**Work request:** Every line from the one containing "Ground orange plastic" through the last line below should be reproduced exactly; please include nothing else.

**Source material:**
_ _ _ _ _ _ _

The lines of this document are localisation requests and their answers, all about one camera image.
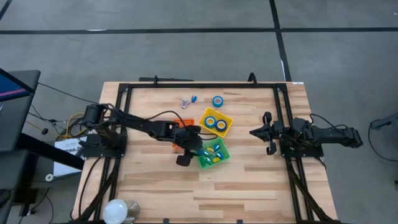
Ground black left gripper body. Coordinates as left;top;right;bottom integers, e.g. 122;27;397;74
176;126;203;167

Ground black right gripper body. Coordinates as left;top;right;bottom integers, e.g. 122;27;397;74
262;111;283;156

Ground orange plastic basket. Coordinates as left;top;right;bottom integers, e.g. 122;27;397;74
172;118;196;149

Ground green plastic basket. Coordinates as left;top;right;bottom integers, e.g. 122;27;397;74
197;138;231;170

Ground yellow plastic basket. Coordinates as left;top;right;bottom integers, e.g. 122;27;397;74
198;107;234;139

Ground black stand beam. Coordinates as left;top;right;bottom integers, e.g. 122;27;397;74
17;133;85;171

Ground monitor with blue screen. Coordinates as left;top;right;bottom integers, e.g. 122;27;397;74
0;67;35;103

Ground black aluminium table frame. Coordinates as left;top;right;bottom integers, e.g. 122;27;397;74
70;74;343;224

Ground yellow cable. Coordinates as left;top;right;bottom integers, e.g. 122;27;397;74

_ _ _ _ _ _ _

**Written reply:**
Ground orange plastic basket. Coordinates as left;top;right;bottom integers, e.g. 122;27;397;74
172;118;196;149

Ground green plastic basket. Coordinates as left;top;right;bottom integers, e.g. 122;27;397;74
197;138;231;170

Ground yellow plastic basket. Coordinates as left;top;right;bottom integers, e.g. 122;27;397;74
198;107;234;139

Ground black stand beam. Coordinates as left;top;right;bottom integers, e.g. 122;27;397;74
17;133;85;171

Ground monitor with blue screen. Coordinates as left;top;right;bottom integers, e.g. 122;27;397;74
0;67;35;103

Ground black aluminium table frame. Coordinates as left;top;right;bottom integers, e.g. 122;27;397;74
70;74;343;224

Ground yellow cable. Coordinates as left;top;right;bottom integers, e.g. 122;27;397;74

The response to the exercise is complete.